La formulation de la question doit être prise en compte de manière attentive.
Chaque terme est important, mais
dans le contexte de l'énoncé : il ne faut donc pas perdre de vue, dans l'étude analytique de la question, l'unité
qu'elle forme.
On s'attachera donc à dégager un problème philosophique clairement défini à partir d'une approche
analytique qui, en elle-même, ne doit constituer qu'une première étape de la réflexion.
• Première étape : étude analytique.
— L'expression « faut-il » refuser appelle un travail de réflexion sur ce qui est présenté comme une éventuelle
nécessité : nécessité au nom de quoi, selon quel critère ? Quel type d'exigence peut conduire à refuser toute liberté
?
— La distinction entre toute liberté et la liberté doit, elle aussi, être prise en compte.
Toute liberté, c'est tout type
de liberté, toute forme particulière de liberté.
La liberté, désignée ici sous sa forme générale, enveloppe toutes les
formes de liberté, ou plus exactement une liberté qui, étant donnée, contient toutes les autres.
La distinction
proposée prend donc sa signification en niveau d'une spécification de la notion de liberté.
Opposer une forme
particulière de liberté à la liberté en général, n'est-ce pas donner à entendre que le tout doit être nettement
différencié de la partie, et, en l'occurrence, a bien plus de prix ? De fait, le sens général de la question se réfère à
l'idée qu'on pourrait « sacrifier » la partie en tout, sauver la liberté en supprimant provisoirement une des libertés
particulières qui la constituent.
Au-delà de cette remarque sur l'opposition maîtresse contenue dans l'énoncé, il y a
bien sûr nécessité de prendre en considération les différents sens du mot liberté (liberté de droit, liberté de fait.

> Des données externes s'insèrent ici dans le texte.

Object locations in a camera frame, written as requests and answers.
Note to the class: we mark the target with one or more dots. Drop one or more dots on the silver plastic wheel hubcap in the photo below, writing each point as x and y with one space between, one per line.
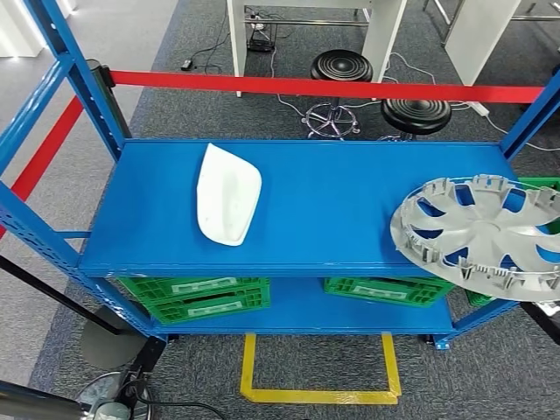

Liberté de penser, liberté d'agir, etc.
Cf.
les distinctions proposées par Leibniz dans les Nouveaux Essais sur
l'entendement humain).
— Qui sont les « ennemis de la liberté » ? Sans doute ceux qui entendent s'opposer à sa réalisation, ou la rendre
impossible, ou ceux qui, supprimant les différentes libertés, menacent la liberté elle-même.
Par exemple, la
suppression de la liberté d'association peut tendre à assujettir les individus à un pouvoir qui les opprime d'autant
plus facilement qu'ils sont plus isolés ; de même l'abolition de la liberté d'expression, interdisant la libre
communication des pensées, tend à supprimer toute résistance aux menées d'un pouvoir totalitaire.
— La question suppose un dédoublement entre l'auteur du refus (« peut-on refuser ») et les personnes visées (les «
ennemis de la liberté »).
Quel est cet auteur ? Un gouvernement, une loi, des juges ? La question peut varier, selon
l'idée que l'on se fait de la puissance habilitée à donner ou à refuser.
Si l'on se situe, par exemple, dans une logique
de la souveraineté populaire, c'est le peuple lui-même qui accorde ou refuser telle ou telle liberté, par la voie de ses
représentants.
Si au contraire on se situe dans la logique d'un type de pouvoir tel qu'il se pensait lui-même dans la
monarchie d'ancien régime, c'est le roi, « représentant de Dieu » (Bossuet) et non du peuple, autorité « verticale »
donc, qui peut refuser ou accorder.
Dans le premier cas, celui qui gouverne est aussi celui qui est gouverné : il est
censé incarner, dans l'exercice du pouvoir, des exigences, que la communauté se prescrit à elle-même et qu'elle
charge les représentants, qu'elle se donne, de mettre en oeuvre.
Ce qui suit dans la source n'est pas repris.